System stability is not only for personal computers and server workstations, but is also critically important for embedded systems. Every smartphone user has faced application non-responsiveness, system hangs, and abnormal restart issues; these fall in the scope of system stability. Some common optimization methods include the following:
Static checkers and analyzers, such as GCC, Sparse, CocciCheck (http://coccinelle.lip6.fr/coccicheck.php), and Smatch (http://smatch.sourceforge.net/)
Peer to Peer Review; an example of a tool for P2P review is Patchwork (http://jk.ozlabs.org/projects/patchwork/)
Suitable internal error handling and error tolerance
A hardware or software watchdog for external error checks with timeout detection
Function testing with enough coverage and batch testing with pressure
Strengthening system stability means fixing the issues mentioned earlier as early as possible and much before the product release stage. System stability is a system feature throughout the development procedure and must be paid more attention.
We'll not discuss all of the methods mentioned previously in detail, but only discuss the part about function testing. To get a stable Linux kernel, we must do a lot of work to test the function of the kernel, device driver, and applications with enough pressure and coverage.

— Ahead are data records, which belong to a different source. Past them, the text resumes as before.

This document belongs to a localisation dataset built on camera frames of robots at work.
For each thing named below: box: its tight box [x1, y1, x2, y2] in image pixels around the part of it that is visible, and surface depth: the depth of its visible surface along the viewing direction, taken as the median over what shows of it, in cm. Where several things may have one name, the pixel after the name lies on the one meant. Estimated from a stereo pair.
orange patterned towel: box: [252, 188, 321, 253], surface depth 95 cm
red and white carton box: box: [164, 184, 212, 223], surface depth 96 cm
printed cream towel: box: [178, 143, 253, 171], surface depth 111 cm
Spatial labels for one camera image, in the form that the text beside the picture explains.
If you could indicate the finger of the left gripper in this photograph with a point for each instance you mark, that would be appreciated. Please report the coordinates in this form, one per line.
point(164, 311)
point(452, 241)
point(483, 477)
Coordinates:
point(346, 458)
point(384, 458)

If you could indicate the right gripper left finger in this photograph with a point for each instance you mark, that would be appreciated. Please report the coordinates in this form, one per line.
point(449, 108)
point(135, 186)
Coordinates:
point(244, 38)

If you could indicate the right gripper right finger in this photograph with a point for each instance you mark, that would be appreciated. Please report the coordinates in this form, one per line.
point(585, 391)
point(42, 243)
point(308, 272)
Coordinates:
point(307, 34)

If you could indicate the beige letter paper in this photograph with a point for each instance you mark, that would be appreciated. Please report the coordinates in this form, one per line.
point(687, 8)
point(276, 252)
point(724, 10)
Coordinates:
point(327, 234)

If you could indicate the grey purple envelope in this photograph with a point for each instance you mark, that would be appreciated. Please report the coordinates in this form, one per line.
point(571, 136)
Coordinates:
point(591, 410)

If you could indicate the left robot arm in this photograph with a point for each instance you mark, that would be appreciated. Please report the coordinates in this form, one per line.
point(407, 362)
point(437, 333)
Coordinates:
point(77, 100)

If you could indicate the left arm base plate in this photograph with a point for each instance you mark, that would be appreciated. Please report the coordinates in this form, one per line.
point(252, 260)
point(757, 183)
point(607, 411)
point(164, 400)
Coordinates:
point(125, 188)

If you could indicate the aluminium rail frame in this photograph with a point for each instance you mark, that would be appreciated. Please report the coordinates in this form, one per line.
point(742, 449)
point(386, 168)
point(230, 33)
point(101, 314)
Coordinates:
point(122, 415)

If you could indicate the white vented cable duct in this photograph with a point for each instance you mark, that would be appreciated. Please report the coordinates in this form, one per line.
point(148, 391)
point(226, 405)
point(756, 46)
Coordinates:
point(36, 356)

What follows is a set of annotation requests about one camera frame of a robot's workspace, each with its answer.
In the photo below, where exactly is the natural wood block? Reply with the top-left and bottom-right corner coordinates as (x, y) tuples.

Use the kernel and device drivers as examples; we can test them by writing a set of programs in the shell, and even in the C language. The programs can verify the low-level kernel drivers through the exported sysfs
and procfs
or debugfs
interfaces.
For example, to test the backlight interface of an LCD driver, we write the following piece of shell code:
#!/system/bin/sh # This is a backlight test script bl_path=/sys/class/backlight/bl_xx/brightness for i in $(seq 255 -1 1) do sleep 1 echo $i > $bl_path done
Save it to bl_test.sh
, and push it to /system/bin/
in the Android emulator and run it.
$ adb remount $ adb push bl_test.sh /system/bin $ adb shell chmod 777 /system/bin/bl_test.sh $ adb shell /system/bin/bl_test.sh
Then, we can change the brightness value from 255 to 1 automatically with a 1 second interval. Such scripts can be used to perform basic function verification and pressure testing.

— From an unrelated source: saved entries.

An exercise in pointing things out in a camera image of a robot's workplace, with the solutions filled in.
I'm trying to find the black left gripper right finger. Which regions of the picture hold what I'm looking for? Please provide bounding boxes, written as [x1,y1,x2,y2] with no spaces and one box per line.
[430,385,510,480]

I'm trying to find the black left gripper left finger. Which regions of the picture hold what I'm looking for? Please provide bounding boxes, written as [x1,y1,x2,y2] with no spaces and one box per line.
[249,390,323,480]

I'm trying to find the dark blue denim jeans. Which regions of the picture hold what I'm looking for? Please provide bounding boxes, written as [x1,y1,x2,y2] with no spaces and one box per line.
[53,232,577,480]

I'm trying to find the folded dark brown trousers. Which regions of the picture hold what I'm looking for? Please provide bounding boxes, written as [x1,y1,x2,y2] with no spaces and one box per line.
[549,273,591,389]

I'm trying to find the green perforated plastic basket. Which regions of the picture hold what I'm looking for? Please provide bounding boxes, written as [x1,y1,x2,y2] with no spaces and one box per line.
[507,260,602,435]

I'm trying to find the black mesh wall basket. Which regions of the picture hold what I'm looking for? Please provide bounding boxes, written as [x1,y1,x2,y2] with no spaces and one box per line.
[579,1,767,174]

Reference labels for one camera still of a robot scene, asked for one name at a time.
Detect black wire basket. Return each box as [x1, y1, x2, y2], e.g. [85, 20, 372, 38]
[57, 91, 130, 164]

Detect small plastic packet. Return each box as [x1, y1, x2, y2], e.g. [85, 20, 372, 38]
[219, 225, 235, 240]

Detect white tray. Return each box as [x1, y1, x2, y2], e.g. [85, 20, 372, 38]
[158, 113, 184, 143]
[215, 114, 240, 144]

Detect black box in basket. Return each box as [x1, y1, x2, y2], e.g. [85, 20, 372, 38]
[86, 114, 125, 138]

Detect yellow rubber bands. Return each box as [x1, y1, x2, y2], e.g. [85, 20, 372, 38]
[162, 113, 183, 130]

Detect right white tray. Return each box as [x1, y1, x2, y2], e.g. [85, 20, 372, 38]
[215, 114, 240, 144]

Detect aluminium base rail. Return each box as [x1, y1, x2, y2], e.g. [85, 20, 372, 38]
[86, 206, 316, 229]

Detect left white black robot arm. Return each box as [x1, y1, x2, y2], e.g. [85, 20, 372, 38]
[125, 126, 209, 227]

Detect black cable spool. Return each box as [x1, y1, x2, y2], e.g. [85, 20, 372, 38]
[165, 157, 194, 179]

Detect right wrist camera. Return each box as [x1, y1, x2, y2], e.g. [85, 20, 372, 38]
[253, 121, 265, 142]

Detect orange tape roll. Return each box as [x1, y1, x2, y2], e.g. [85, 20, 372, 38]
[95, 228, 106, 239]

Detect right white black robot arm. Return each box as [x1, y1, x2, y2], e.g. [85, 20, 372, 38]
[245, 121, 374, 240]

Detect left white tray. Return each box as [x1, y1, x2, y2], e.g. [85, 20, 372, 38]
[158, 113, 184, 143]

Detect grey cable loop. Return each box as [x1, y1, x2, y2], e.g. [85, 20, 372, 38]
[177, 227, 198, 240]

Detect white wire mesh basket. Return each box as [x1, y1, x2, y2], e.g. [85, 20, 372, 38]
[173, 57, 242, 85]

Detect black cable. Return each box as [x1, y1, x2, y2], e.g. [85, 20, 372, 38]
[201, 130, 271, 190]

System stability in its entirety is a vast topic; it is related to every part of a system, from hardware to software, from the Linux kernel to the Android system and applications.
To improve system stability, the entire project lifecycle must be strictly controlled with standard software QA systems.
Faults should be diagnosed and filtered out during the early requirement analysis, design, and development stages. Delaying them up to the release stage or maintenance stage may cost more resources and even result in financial loss. Errors should be tolerant at runtime.
Test automation is a good method to emulate the using scenes in the release stage. If the test cases are well designed with enough coverage and pressure, most potential issues can be discovered during the testing stage.
Here we would like to introduce a project; that is, the Device driver testing framework for TI OMAP. These test cases for OMAP-specific device drivers are written and maintained in an open Git tree. Refer to http://omappedia.org/wiki/OMAP_Kernel_driver_tests. To use this framework for Android, you only need BusyBox and Bash. Both of them have already been introduced before.
We can port this framework to other platforms and develop our own test cases based on this framework; it is good as practice, and left for readers who want to delve into the topic in depth.
For Android applications, CTS and monkeyrunner are available for compatibility and stability testing.